[WORK INSTRUCTIONS]:
Below are entries; output exactly the lines from the one with "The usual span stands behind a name" to the one with "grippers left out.", both included, and nothing else.

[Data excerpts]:
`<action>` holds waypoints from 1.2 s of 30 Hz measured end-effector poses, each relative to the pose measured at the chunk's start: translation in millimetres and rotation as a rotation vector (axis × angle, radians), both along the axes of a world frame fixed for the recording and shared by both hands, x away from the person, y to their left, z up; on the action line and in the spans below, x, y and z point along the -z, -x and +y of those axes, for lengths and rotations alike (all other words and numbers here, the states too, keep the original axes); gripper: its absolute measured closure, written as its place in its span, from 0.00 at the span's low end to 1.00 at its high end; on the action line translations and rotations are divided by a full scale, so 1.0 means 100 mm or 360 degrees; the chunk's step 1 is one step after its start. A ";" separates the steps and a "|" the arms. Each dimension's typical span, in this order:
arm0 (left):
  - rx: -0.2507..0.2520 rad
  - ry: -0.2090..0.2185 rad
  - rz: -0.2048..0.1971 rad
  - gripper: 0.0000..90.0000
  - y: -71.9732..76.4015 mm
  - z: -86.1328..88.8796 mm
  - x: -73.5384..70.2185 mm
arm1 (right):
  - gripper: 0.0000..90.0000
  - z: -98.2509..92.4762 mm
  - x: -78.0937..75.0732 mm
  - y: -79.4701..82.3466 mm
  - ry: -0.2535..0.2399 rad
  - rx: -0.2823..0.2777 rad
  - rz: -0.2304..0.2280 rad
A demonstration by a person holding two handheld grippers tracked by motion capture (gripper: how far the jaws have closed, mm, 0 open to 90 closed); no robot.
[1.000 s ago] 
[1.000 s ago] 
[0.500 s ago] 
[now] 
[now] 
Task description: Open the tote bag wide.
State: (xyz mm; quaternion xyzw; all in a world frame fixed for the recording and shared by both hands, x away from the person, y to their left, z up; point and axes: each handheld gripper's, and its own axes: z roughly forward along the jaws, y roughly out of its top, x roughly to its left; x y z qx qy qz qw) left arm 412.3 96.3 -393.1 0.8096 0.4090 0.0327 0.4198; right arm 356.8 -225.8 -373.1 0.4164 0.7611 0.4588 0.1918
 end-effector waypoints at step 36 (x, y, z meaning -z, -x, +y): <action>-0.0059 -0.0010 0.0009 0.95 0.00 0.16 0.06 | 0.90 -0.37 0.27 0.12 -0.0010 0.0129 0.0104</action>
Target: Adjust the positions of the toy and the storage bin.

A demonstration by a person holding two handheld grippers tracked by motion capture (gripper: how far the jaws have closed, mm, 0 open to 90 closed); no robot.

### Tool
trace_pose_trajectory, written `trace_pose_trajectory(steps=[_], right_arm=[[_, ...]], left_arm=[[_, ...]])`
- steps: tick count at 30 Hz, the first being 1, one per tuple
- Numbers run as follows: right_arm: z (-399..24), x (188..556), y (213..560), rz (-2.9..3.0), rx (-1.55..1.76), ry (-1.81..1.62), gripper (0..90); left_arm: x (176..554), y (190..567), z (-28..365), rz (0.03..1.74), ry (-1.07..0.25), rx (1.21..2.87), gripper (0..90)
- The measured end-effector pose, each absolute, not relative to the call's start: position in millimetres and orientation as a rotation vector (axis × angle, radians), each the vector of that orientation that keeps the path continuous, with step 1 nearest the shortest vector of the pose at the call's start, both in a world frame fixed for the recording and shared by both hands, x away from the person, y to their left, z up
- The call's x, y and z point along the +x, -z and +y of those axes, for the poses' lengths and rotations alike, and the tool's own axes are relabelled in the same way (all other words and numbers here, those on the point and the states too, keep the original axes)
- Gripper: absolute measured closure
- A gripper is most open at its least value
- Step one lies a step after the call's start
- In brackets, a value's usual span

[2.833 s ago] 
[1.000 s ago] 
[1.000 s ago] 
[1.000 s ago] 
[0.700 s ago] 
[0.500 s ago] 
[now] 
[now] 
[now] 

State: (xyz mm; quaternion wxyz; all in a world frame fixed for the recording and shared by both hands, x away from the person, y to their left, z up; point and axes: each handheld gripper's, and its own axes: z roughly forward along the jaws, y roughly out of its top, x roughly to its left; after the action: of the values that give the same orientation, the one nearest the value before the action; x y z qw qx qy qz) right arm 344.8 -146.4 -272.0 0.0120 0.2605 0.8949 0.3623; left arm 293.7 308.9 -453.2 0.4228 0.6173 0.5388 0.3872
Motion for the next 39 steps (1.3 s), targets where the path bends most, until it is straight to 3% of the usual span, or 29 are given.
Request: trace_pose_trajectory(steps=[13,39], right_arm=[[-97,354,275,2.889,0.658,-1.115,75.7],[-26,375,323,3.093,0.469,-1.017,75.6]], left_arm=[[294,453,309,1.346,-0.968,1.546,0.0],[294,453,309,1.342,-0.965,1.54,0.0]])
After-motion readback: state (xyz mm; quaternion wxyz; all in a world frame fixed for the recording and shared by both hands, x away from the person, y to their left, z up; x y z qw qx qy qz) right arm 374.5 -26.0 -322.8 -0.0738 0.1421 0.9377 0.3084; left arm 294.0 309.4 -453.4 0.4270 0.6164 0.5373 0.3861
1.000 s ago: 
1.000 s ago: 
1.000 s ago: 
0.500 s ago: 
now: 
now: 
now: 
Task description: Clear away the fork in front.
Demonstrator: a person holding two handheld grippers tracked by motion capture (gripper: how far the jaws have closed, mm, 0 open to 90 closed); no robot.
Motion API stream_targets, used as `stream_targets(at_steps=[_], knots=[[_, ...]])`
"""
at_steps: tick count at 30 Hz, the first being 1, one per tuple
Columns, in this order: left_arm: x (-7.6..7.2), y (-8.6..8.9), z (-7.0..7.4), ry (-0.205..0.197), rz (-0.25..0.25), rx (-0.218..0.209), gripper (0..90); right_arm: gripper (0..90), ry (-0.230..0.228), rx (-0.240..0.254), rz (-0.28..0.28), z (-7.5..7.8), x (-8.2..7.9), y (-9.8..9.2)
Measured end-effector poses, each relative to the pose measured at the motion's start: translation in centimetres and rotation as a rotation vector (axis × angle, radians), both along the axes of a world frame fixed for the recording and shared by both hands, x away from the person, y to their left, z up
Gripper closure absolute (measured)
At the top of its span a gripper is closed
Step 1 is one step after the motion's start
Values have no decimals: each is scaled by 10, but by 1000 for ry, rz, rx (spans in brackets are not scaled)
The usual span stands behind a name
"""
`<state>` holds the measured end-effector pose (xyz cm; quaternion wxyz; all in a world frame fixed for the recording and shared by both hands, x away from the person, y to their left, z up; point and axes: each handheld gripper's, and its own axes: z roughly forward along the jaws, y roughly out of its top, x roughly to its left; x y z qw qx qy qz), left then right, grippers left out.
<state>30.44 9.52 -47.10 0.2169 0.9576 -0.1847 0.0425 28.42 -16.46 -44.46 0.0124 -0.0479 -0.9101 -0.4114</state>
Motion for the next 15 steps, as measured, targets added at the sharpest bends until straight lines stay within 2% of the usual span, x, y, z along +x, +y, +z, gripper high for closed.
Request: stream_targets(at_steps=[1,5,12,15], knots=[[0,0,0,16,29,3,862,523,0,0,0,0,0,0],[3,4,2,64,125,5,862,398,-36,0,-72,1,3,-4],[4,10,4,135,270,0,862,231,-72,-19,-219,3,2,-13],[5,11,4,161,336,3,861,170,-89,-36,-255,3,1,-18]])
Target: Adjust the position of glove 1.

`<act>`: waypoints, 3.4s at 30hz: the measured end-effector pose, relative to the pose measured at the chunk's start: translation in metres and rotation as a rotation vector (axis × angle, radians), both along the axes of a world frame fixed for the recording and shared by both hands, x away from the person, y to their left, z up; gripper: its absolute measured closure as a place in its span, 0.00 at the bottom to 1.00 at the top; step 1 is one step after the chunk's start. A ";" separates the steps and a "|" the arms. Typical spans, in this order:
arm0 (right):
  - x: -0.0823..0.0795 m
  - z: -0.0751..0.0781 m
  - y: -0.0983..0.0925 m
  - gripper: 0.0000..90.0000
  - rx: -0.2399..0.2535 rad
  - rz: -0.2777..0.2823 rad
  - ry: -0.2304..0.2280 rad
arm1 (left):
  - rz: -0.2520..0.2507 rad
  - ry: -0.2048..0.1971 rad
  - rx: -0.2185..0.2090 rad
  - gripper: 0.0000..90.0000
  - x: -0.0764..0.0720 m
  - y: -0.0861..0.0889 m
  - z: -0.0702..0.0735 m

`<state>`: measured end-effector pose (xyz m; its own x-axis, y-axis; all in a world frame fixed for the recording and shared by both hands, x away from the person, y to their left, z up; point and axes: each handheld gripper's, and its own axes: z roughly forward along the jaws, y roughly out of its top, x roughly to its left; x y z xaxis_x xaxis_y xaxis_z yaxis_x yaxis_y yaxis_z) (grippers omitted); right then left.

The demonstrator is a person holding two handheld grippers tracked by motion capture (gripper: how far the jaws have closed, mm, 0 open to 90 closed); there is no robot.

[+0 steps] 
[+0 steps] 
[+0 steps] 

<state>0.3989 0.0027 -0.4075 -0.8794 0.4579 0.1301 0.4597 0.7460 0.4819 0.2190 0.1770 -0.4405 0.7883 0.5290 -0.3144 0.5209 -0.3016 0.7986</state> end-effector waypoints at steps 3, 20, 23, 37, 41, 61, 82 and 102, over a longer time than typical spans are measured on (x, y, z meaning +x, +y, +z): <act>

[ANSWER SECTION]:
The usual span stands behind a name
"""
`<state>` holds the measured end-effector pose (xyz cm; quaternion wxyz; all in a world frame fixed for the recording and shared by both hands, x away from the person, y to their left, z up; point and axes: each handheld gripper's, and its own axes: z roughly forward along the jaws, y roughly out of its top, x roughly to its left; x y z qw qx qy qz), left then right, grippers left out.

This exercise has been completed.